- **WHAT THE TASK ASKS**: Skip every picture while you write out the records below, from the first line through the one that contains "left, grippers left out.", both ends kept.

- **Records drawn from a dataset**:
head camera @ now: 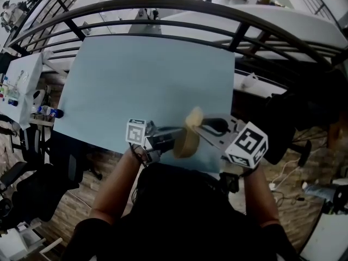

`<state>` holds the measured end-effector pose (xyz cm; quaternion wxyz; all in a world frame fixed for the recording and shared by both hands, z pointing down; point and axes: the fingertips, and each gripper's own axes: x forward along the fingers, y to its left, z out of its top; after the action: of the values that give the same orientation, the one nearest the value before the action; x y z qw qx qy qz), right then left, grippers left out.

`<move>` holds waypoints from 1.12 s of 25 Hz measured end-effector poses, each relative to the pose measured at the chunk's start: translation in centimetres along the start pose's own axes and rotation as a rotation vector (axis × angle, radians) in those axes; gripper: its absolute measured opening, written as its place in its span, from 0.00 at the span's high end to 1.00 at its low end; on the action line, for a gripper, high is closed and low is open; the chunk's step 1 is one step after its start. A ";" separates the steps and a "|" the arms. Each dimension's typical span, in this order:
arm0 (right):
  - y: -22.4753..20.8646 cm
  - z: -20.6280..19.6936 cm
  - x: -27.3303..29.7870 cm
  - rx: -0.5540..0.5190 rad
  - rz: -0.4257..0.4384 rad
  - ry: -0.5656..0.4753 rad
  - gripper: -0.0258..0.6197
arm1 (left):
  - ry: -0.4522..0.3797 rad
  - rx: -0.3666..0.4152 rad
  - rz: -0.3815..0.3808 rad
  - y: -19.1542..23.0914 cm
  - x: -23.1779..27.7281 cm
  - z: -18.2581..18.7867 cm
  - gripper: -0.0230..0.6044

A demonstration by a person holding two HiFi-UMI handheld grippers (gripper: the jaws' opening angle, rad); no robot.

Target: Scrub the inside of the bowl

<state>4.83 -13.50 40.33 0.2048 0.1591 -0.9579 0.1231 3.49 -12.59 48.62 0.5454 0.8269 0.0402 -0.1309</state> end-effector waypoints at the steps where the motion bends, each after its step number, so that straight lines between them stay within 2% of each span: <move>1: 0.0 0.0 0.1 0.007 0.006 -0.005 0.86 | 0.001 0.002 -0.009 -0.3 0.1 -0.1 0.95; 8: -1.1 -0.8 0.4 0.055 0.011 -0.016 0.86 | -0.048 -0.005 -0.096 -2.1 0.4 0.8 0.95; 12: -1.5 -1.5 0.7 0.095 0.022 -0.026 0.87 | -0.065 -0.004 -0.117 -2.6 0.8 1.6 0.95; 17: -1.5 -2.5 1.0 0.135 0.054 -0.035 0.87 | -0.119 -0.010 -0.120 -3.3 1.0 3.3 0.95; 21: -1.0 -2.6 1.1 0.180 0.076 -0.075 0.87 | -0.116 0.015 -0.105 -3.8 1.2 3.8 0.95; 28: -1.4 -3.7 0.7 0.247 0.092 -0.097 0.87 | -0.142 0.001 -0.089 -3.3 1.7 3.9 0.95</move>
<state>6.00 -13.86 44.13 0.1310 0.1446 -0.9506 0.2416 3.74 -15.00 43.78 0.5400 0.8133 0.0380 -0.2133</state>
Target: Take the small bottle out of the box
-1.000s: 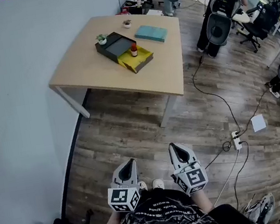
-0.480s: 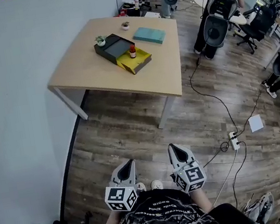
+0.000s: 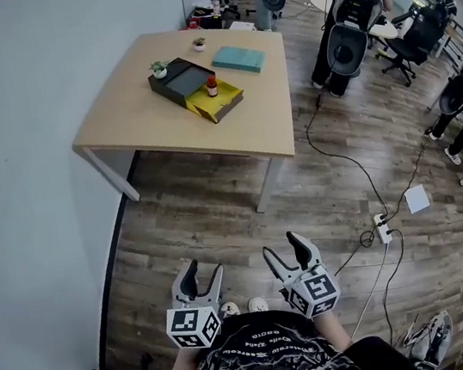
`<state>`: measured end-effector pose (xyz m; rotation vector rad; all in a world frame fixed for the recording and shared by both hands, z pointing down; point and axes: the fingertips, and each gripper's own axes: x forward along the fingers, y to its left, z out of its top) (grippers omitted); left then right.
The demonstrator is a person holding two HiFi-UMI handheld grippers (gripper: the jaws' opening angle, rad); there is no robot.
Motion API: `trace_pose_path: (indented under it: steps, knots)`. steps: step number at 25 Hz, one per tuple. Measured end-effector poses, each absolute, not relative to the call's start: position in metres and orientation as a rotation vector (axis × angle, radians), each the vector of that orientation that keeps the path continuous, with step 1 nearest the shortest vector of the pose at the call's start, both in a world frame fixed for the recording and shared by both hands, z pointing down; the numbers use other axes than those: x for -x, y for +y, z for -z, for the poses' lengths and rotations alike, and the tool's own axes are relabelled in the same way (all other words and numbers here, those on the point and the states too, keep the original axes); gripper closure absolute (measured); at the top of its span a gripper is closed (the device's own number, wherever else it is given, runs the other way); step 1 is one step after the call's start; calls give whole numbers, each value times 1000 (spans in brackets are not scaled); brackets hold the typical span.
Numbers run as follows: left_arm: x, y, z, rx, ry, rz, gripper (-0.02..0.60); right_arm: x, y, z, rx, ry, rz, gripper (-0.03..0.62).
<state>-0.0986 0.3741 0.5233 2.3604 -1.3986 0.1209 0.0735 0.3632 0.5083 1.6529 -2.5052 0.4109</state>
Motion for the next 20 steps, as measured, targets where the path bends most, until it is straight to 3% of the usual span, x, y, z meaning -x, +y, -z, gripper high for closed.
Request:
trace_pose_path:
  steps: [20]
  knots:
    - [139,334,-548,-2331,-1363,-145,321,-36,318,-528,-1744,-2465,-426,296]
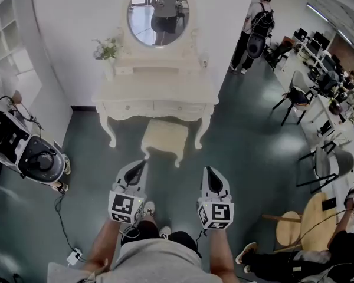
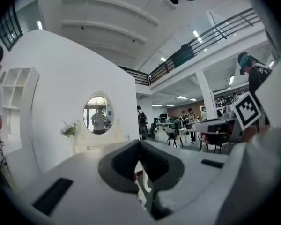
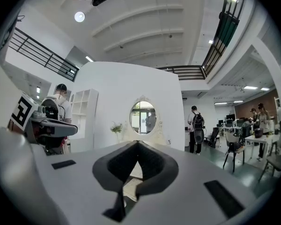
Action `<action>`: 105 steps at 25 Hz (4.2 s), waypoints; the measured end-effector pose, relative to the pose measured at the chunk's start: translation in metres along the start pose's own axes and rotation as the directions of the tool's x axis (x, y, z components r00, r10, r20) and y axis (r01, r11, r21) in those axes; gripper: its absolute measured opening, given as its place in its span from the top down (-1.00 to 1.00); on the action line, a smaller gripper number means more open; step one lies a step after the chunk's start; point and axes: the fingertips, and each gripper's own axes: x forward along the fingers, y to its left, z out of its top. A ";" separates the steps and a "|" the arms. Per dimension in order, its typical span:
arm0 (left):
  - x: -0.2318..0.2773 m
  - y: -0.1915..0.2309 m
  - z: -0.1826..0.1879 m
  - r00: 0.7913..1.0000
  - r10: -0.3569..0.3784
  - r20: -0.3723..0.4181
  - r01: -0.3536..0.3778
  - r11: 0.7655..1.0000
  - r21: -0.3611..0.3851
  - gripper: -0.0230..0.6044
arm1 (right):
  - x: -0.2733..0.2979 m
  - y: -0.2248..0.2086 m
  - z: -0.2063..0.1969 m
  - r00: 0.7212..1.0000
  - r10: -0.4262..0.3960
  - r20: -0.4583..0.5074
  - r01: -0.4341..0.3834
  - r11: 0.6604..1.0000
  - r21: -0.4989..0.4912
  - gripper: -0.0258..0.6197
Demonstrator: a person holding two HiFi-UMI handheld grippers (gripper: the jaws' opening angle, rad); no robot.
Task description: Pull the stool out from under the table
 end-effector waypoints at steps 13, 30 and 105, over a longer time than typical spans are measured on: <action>0.100 0.045 -0.019 0.998 -0.057 -0.030 0.056 0.998 -0.011 0.93 | 0.095 -0.022 -0.019 0.999 -0.019 -0.038 0.019 1.000 -0.002 0.90; 0.297 0.182 -0.065 0.970 -0.205 -0.130 0.198 0.978 -0.064 0.93 | 0.313 -0.046 -0.054 0.980 -0.139 -0.143 0.148 0.987 0.059 0.90; 0.505 0.266 -0.709 0.730 -0.315 -0.606 -0.114 0.818 -0.563 -0.31 | 0.516 -0.142 -0.712 0.701 0.298 -0.648 0.239 0.758 0.607 -0.27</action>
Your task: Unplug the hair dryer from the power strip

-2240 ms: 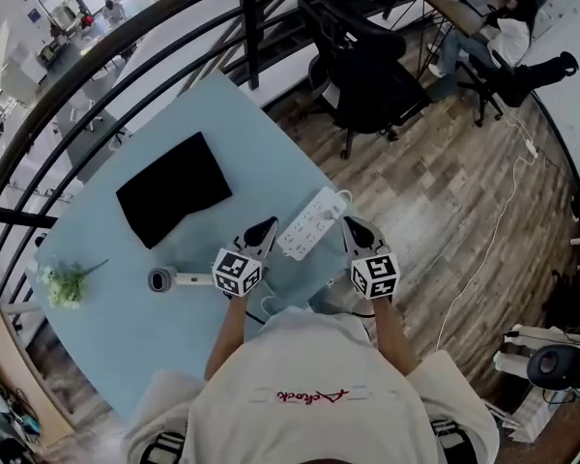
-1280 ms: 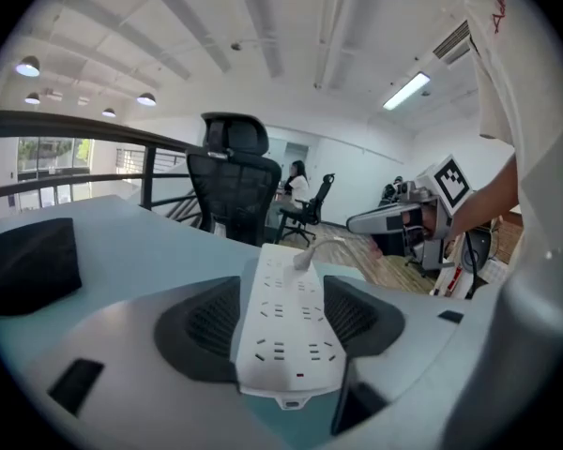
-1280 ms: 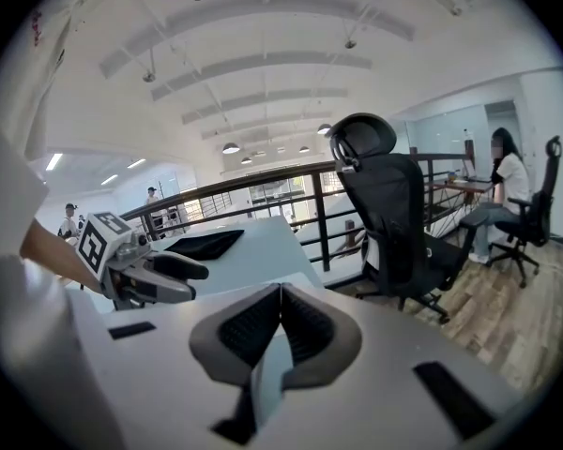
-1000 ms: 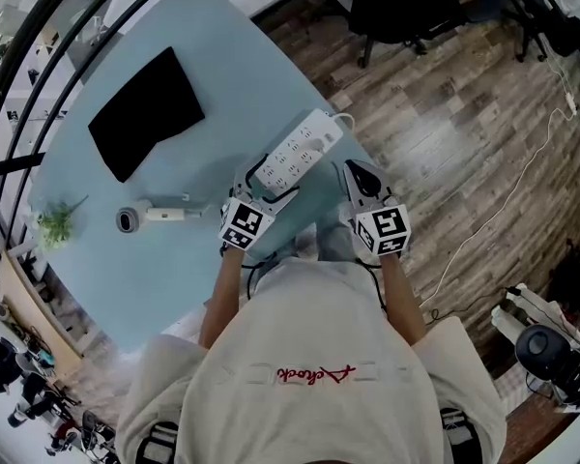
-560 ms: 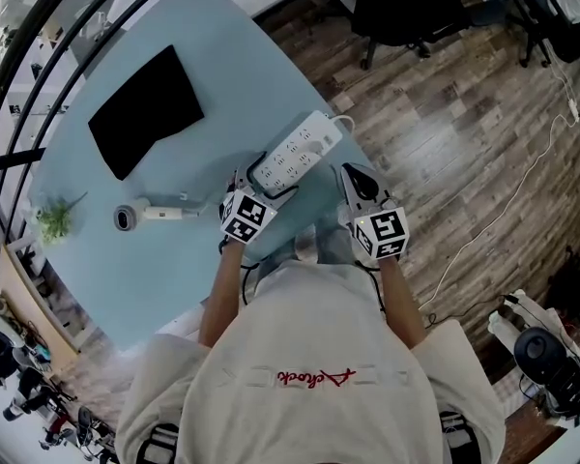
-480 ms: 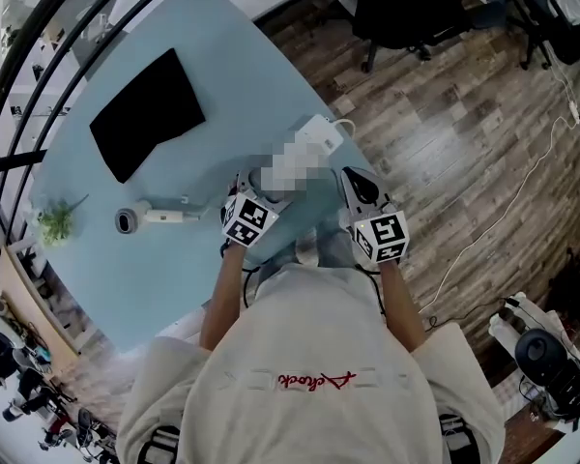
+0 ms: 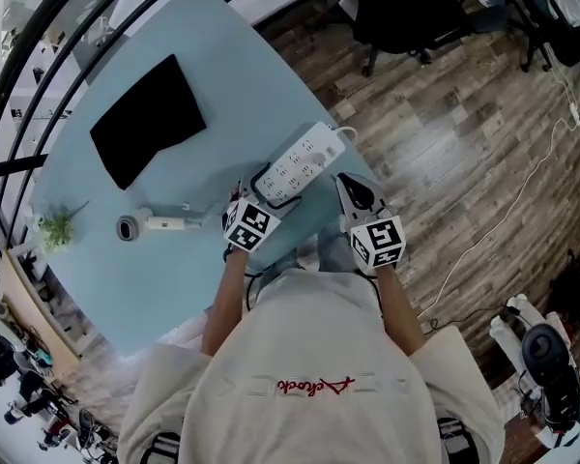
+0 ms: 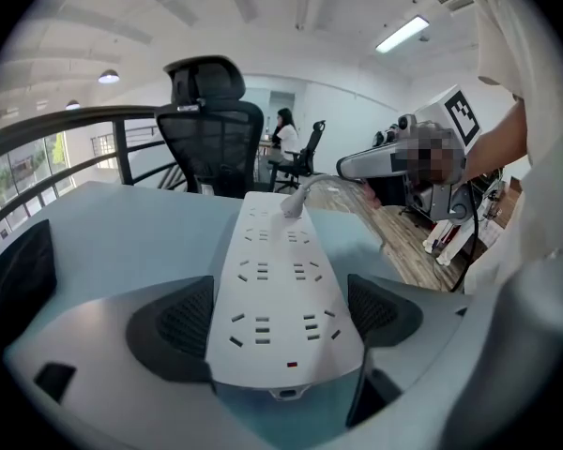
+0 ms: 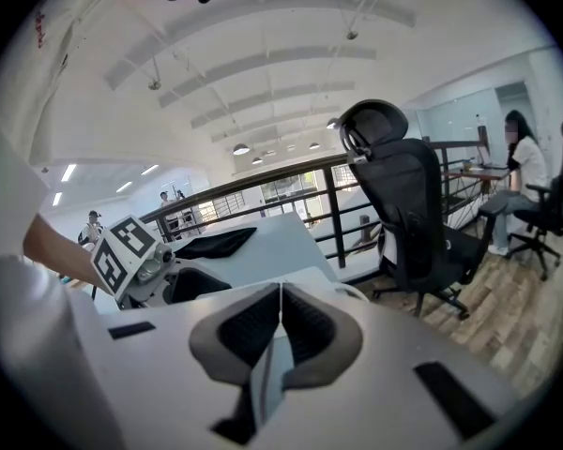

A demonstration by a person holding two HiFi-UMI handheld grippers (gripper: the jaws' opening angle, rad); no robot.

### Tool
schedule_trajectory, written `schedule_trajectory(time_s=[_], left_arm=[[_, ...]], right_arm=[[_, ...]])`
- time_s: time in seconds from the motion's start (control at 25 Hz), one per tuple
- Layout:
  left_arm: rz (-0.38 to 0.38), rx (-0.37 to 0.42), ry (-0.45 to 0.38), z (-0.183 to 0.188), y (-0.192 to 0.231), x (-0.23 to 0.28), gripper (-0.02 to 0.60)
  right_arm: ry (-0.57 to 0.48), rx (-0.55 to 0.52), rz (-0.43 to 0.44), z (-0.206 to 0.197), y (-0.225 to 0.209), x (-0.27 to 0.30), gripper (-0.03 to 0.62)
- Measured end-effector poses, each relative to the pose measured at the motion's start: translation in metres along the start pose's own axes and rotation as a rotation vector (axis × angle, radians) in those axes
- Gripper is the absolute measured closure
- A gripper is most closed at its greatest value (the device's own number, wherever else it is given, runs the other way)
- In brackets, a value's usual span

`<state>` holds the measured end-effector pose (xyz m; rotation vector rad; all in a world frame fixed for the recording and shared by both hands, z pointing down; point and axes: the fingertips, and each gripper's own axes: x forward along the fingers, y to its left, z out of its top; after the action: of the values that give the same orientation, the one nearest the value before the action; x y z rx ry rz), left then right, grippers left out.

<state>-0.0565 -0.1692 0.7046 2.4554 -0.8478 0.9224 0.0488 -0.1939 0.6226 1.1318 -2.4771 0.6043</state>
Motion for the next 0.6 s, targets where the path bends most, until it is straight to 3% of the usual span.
schedule_trajectory(time_s=[0.16,0.4,0.44,0.52,0.6], left_arm=[[-0.008,-0.006,0.003,0.0,0.001,0.0,0.158],[-0.009,-0.013,0.005,0.0,0.001,0.001,0.158],[-0.01,-0.014,0.004,0.0,0.001,0.001,0.158],[-0.011,-0.015,0.004,-0.001,0.001,0.002,0.158],[-0.012,-0.016,0.003,-0.001,0.002,0.002,0.158]], right_arm=[[-0.03,0.02,-0.001,0.01,-0.001,0.005,0.576],[-0.056,-0.04,0.043,0.026,0.008,0.02,0.572],[-0.054,-0.046,0.06,0.026,0.01,0.021,0.543],[-0.032,-0.076,0.089,0.022,0.015,0.026,0.413],[0.013,-0.15,0.096,0.014,0.019,0.031,0.358]])
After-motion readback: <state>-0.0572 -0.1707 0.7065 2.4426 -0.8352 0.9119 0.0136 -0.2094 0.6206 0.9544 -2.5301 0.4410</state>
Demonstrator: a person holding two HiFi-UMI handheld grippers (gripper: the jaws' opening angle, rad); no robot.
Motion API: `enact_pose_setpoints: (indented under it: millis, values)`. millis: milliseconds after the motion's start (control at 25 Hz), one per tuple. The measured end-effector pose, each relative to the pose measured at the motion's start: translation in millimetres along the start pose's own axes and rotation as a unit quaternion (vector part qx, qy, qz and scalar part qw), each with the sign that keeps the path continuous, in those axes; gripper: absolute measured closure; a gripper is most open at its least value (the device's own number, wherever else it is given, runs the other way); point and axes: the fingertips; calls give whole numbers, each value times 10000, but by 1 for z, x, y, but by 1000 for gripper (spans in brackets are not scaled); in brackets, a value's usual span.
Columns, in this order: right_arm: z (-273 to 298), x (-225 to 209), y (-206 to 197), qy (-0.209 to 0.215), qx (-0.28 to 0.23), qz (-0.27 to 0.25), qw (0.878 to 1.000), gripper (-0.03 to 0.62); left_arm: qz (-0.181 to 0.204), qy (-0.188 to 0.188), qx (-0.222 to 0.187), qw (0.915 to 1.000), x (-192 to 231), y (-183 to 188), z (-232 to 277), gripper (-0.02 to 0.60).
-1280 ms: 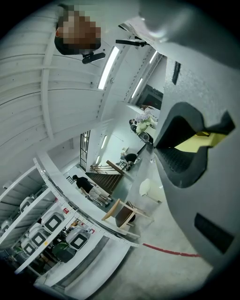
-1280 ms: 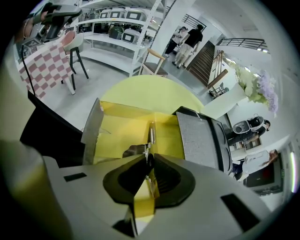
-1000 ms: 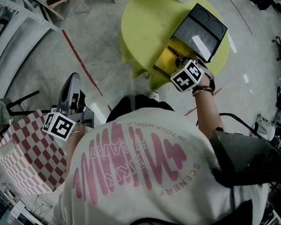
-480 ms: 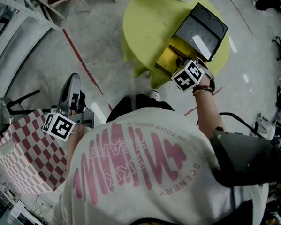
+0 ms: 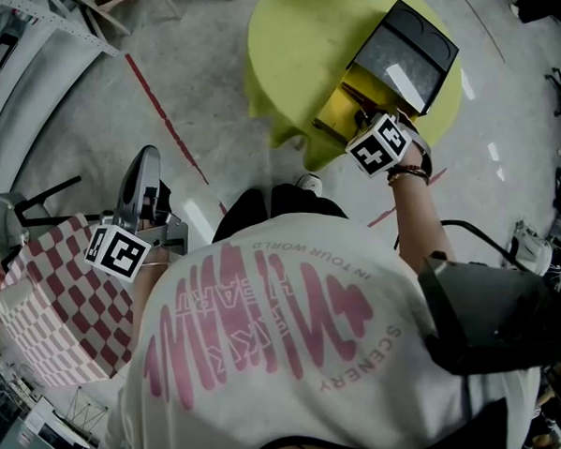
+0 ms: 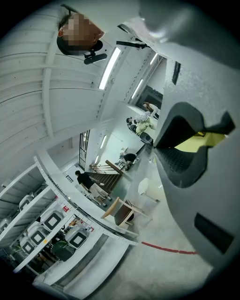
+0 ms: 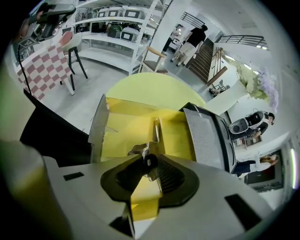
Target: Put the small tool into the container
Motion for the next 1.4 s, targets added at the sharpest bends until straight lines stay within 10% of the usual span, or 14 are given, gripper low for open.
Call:
enact_pose_setpoints:
  millis: [1400]
  values:
    - [0, 5, -2, 97, -475, 1541, 9869, 448, -2, -347, 641, 9973, 19, -28, -13, 574]
Point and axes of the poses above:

- **ANSWER SPACE**:
head camera @ now: 

`<state>` holds the measured end-effector pose (xyz cm; quaternion wxyz; all in a world frame fixed for the recording and shared by both hands, z pointing down; point and axes: the fingertips, and each gripper's own axes: x forward along the fingers, y to its left, z out of its top; after the action: of the values that give the same orientation, the one nearest the value before the action; x y z qw qx qy qz), right then left, grippers left out.

No more output will be given for this exercise.